Postby snaps » Mon Aug 15, 2016 11:54 pm

Image

Just having a little fun retrospective here as it is 10 years since 'Naissance des Pieuvres' was actually filmed. The weather here (in U.K. and France) was an unseasonal heatwave. I think the fortuitous actual peak weather conditions contributed very much to the sense of 'heat' / 'passion', humidity and dizzy breathy airlessness conveyed in the film. So good to see so much recognition and clips on YouTube now of this incredible 'debut' film by Celine Sciamma who like Moodysson with his 'debut' of 'Show Me Love' must sometimes weep to know that this debut is the likely high-point of their respective careers. No matter. Much good comes after, but bask in the glory.

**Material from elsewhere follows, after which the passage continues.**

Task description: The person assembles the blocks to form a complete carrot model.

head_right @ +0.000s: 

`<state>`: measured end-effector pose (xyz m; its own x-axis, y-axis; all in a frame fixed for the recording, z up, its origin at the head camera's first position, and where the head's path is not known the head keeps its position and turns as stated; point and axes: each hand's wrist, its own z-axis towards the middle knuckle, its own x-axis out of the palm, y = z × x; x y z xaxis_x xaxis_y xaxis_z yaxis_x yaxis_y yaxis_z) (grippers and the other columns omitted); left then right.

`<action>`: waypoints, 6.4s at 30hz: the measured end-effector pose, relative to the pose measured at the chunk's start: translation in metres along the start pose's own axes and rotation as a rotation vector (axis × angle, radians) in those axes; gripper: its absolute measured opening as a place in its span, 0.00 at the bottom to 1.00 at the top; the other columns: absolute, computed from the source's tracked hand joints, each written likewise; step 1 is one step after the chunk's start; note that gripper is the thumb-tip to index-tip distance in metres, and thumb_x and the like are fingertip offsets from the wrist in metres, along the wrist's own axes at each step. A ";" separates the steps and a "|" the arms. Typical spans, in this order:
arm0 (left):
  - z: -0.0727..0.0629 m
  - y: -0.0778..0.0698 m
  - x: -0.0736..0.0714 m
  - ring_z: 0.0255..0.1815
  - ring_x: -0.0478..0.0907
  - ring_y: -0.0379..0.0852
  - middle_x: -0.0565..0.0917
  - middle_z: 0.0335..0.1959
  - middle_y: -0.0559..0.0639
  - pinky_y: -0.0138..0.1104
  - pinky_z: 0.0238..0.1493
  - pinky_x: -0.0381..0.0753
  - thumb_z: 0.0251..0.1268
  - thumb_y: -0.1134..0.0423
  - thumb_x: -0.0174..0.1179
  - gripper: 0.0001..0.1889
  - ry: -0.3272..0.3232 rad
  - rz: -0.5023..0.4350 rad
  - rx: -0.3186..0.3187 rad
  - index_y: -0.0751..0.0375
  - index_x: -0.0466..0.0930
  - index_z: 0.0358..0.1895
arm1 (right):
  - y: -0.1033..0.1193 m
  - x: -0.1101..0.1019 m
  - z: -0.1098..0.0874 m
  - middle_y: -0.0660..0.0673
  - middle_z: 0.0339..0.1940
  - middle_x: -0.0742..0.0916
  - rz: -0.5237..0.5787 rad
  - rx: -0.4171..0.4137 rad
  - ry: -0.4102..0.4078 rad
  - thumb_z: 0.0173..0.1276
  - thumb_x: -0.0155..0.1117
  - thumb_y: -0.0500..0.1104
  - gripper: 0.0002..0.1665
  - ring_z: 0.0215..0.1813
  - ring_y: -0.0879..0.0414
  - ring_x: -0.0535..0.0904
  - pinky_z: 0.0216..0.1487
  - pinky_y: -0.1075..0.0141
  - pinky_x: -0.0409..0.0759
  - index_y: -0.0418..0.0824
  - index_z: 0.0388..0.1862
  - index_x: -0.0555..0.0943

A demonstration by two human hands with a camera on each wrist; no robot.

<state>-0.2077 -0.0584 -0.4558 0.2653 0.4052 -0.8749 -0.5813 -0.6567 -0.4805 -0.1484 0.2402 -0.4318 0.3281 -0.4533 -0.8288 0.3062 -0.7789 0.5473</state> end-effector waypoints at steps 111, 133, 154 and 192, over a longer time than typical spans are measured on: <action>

As with 'SML' I don't have a favorite scene - there are so many. Most popular seems to be the 'disco scene' and the 'end scene' - both backed by excellent soundtrack music (from different sources) I derive just as much joy from less prominent scenes. The choice of Cergy-Pontoise (Sciammas birthplace) as the backdrop is poignant. The concrete and glass 'new-town' with its prissy rusting swimming pool: the pointless phallic columns of the Aix, social housing of hen coops, a post-war planners wet dream which failed to take into account the emotional aspirations of the generation of older Parisians who didn't move there - but grew up there.